Page du 9 novembre 2017 jour d'amitié
Mathématiquement, pour avoir un ami comme La Boétie, il fallait que Montaigne en soit un lui aussi. Les Essais furent le monument qu’il érigea pour son ami décédé, pour prolonger cette amitié. L’amour, quand il est le plus pur, revient hanter l’écriture d’une façon tremblante, fragile, éphémère. Quel est ce drôle de sentiment qui préfère à l'amour global du genre humain la passion inconditionnelle, et pourtant distanciée, pour quelques-uns de ses membres ? C’est bien souvent une énigme.
Avec un proche ou un ami, les barrières tombent, il est cet autre dans notre silence : il est alors plus précieux et aisé de s’exprimer plutôt que de communiquer. Mais comment peut-on exprimer son amour, ou comment peut-on expliquer l'amour d’autre manière que de dire que c'est un sentiment intense qui procure des émotions ? Car, quand on veut exprimer son amour, ce n'est déjà plus de l'amour. Mais qu’importe : à l’opéra, on accepte volontiers de ne pas comprendre les paroles si l’on ressent l’émotion. Les sentiments ne font que nous effleurer. Ils restent en surface comme l’eau sur les canards. Les émotions, elles, sont très profondes, primales elles s’installent et touchent au primitif en nous. Il s’agit d’écouter ce qui remonte de ces profondeurs. Si l’exploration des abysses est souvent risquée elle est est la plus part du temps décevante. Comme dans les boites de chocolat, par définition, la couche d’en dessous n’est pas à la hauteur de l’autre. Mais sonder n’est pas chose aisée: celui qui aime vraiment, ne sait même pas qu'il aime tant il est sous influence. Et s’il se réfère à une prise de conscience de son état, c’est sans doute une illusion, le cas amusant étant celui où elle est partagée, mais au fond qu'importe, puisque comme on dit, « ça fait du bien par où ça passe ». C’est vrai, dans le fond, la poésie, c'est un peu comme l'amour, certains le font, d'autres en parlent et, ce sont rarement les mêmes…à partir de quoi, il m’apparaît urgent de me taire. Pour ma part d’amour, je suis bien incapable de la donner à un peuple, à un pays, à une cause, je la réserve à ma mie, à mes amis et à ma famille.
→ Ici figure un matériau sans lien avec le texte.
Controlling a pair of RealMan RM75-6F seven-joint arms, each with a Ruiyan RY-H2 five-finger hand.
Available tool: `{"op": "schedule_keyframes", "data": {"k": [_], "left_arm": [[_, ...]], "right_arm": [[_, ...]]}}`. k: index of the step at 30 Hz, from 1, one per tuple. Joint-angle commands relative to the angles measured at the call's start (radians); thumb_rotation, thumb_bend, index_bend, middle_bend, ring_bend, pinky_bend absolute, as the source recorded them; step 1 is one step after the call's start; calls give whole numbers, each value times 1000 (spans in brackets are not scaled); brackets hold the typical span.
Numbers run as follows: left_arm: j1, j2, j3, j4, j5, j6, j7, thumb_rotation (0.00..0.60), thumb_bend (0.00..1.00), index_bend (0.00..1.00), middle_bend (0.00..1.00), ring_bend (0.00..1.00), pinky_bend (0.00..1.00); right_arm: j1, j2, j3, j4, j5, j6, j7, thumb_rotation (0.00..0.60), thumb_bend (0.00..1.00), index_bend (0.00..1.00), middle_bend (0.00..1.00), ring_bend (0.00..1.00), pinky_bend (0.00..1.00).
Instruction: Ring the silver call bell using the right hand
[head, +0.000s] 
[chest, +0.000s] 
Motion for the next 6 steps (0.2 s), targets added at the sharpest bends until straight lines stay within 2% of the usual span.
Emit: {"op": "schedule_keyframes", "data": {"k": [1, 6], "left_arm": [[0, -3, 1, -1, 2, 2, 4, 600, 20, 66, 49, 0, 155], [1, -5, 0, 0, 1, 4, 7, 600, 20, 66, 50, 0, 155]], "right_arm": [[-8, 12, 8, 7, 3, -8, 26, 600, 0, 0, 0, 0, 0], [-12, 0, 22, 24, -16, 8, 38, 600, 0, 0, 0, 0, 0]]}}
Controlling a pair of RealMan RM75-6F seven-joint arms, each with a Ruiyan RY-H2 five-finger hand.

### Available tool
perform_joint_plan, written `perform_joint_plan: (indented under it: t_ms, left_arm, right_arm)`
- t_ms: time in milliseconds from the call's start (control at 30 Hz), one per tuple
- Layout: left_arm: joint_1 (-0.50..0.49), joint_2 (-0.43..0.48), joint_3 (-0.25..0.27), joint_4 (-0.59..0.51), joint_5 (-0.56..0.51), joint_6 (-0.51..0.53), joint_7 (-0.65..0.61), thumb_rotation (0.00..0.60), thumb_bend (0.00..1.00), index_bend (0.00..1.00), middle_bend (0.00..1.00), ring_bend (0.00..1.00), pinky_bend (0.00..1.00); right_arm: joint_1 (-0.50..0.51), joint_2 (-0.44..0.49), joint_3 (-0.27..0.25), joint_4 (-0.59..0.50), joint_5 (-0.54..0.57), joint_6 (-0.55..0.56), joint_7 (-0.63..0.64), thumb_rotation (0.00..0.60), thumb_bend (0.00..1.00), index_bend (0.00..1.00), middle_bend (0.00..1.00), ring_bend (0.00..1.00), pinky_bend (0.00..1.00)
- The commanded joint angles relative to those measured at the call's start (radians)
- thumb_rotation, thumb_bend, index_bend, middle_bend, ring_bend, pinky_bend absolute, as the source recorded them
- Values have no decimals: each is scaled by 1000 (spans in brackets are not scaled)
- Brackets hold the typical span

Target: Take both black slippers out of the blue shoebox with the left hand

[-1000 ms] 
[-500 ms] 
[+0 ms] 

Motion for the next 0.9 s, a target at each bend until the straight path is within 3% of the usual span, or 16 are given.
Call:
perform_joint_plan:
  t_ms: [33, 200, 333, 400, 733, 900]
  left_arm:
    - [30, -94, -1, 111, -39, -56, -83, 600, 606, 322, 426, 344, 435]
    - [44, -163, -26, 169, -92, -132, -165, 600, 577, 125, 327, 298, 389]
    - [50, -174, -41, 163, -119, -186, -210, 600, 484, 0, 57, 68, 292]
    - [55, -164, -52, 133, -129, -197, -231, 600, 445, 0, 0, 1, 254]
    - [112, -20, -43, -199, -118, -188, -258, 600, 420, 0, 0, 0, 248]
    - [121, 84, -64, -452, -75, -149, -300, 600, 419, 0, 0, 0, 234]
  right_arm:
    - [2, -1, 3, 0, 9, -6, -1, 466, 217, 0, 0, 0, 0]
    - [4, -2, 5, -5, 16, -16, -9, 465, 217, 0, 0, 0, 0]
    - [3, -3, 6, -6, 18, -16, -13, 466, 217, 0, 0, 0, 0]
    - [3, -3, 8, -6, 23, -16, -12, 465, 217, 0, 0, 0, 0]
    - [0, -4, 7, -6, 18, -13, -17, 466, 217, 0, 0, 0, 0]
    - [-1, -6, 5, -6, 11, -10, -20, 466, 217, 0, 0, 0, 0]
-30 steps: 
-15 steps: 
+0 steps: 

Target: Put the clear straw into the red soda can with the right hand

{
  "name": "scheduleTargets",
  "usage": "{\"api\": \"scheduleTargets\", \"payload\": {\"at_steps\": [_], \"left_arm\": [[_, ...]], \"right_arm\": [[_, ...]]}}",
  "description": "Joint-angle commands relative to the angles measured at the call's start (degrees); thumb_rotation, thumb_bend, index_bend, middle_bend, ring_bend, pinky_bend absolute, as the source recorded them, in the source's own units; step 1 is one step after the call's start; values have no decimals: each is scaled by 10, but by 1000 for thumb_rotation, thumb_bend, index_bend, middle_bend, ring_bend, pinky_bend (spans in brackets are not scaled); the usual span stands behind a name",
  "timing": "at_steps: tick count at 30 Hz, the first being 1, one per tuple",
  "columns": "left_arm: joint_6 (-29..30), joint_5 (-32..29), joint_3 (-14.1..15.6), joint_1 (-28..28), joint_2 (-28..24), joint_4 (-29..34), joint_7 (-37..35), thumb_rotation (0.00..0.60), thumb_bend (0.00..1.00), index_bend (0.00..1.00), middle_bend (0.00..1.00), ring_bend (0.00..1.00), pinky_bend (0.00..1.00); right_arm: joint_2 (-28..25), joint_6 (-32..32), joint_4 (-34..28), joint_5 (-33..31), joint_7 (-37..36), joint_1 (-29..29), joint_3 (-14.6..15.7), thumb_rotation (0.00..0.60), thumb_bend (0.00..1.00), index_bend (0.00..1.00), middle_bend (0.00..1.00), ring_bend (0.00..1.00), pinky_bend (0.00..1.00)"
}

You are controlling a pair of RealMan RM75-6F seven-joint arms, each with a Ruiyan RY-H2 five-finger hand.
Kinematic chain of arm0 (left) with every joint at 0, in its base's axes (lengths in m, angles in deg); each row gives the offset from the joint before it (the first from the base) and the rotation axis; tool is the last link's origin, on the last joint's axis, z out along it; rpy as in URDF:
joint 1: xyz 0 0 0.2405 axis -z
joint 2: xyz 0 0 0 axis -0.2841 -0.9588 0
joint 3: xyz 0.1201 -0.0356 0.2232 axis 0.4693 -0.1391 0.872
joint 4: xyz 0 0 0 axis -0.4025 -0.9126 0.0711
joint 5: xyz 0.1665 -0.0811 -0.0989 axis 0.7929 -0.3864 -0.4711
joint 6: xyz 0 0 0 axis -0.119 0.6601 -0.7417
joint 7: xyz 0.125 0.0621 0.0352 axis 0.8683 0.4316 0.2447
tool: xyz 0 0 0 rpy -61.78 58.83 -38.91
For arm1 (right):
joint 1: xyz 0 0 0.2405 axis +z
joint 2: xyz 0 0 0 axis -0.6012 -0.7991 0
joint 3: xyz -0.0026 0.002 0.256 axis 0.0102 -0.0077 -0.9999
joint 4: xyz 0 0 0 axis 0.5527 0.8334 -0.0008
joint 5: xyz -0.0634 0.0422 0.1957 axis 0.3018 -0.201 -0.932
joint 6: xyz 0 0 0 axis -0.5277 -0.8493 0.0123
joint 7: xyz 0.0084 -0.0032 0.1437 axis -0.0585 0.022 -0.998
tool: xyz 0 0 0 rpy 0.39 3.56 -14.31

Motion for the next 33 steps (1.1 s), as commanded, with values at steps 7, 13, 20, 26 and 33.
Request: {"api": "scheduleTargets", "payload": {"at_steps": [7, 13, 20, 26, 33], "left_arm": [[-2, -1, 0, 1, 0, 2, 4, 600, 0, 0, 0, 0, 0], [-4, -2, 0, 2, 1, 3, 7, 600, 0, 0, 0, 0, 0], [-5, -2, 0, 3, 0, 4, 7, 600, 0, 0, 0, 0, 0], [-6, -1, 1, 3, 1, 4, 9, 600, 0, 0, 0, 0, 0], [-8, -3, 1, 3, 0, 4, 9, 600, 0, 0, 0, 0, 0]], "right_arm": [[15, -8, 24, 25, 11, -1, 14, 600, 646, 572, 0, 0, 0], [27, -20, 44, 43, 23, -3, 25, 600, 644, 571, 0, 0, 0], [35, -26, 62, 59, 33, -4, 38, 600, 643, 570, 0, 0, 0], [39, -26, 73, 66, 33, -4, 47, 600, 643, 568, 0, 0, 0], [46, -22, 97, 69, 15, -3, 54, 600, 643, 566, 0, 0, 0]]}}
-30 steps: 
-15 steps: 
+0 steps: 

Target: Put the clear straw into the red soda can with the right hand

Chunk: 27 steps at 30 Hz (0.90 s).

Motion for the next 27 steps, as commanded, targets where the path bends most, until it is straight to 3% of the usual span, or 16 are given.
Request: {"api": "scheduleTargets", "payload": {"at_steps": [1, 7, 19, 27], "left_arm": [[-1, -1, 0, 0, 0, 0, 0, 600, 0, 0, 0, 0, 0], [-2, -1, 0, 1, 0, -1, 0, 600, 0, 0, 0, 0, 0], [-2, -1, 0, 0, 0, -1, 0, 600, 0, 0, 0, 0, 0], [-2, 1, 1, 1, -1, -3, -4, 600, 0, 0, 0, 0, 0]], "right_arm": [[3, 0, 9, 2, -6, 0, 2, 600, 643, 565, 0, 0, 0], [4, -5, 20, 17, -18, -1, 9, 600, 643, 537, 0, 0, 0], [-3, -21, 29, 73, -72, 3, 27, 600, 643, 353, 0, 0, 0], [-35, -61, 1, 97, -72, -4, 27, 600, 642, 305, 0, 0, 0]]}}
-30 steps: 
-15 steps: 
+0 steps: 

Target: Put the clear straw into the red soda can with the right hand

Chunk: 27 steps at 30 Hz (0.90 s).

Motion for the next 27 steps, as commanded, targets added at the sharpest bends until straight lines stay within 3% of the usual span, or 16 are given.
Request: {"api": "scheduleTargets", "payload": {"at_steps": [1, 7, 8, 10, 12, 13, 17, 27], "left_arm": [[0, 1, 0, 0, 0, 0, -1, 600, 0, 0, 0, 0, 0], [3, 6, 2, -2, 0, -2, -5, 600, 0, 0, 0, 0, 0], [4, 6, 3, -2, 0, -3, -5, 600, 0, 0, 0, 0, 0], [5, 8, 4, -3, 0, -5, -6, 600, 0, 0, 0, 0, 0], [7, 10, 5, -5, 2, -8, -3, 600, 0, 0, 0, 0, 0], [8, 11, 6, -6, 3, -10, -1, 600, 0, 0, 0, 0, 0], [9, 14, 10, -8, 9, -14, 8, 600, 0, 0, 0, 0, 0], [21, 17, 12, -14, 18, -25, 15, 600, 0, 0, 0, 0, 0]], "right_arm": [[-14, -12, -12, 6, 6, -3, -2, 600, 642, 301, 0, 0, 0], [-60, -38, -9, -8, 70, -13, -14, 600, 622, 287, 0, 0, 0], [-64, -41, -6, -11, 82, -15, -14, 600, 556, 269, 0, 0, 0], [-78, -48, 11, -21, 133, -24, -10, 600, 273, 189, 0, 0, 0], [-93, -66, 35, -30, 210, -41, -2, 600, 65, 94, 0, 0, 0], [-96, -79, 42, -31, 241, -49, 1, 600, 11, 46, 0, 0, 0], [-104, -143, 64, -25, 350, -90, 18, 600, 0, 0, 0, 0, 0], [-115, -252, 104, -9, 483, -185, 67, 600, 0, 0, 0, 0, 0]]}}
Entre le monde et moi, c’est une catastrophe de silence
Tout être, même le pire, est soluble dans la fragilité de l’amour. Dans sa pureté, il est rencontre du réel de l’autre sujet, installation aussi solitaire que joyeuse dans sa proximité, et tout le reste n’est que poésie sublime ou psychologie lamentable. Dans une poésie sublime, on peut se permettre de dire je par amour profond des autres. Ce je n’est pas encore, il le devient avec les mots, il est un passeur. Par chance, personne ne demande à un poète, philosophe amateur, d'être un littéraire. Sinon, une question aussi éclairante et primordiale que « Quel est ce je qui est ? » n'aurait jamais eu la moindre chance d'être exprimée.
Comme le sait trop bien un psychologue lamentable, il n’y a pas d’amour sans haine : on n'écrit pas non plus sans haine de soi, sans la volonté de questionner, au sens où le Moyen Age l'entendait, la doublure qui est en soi (ou en coton…), celui que l'on aurait voulu être, devenir, et que l'on porte comme un mort. C'est ce sentiment qui survit à l'horreur d'être né, le sentiment d'avoir perdu, d'avoir tué un frère jumeau qui aurait eu une toute autre vie et de n'en pas finir de régler ses comptes avec lui.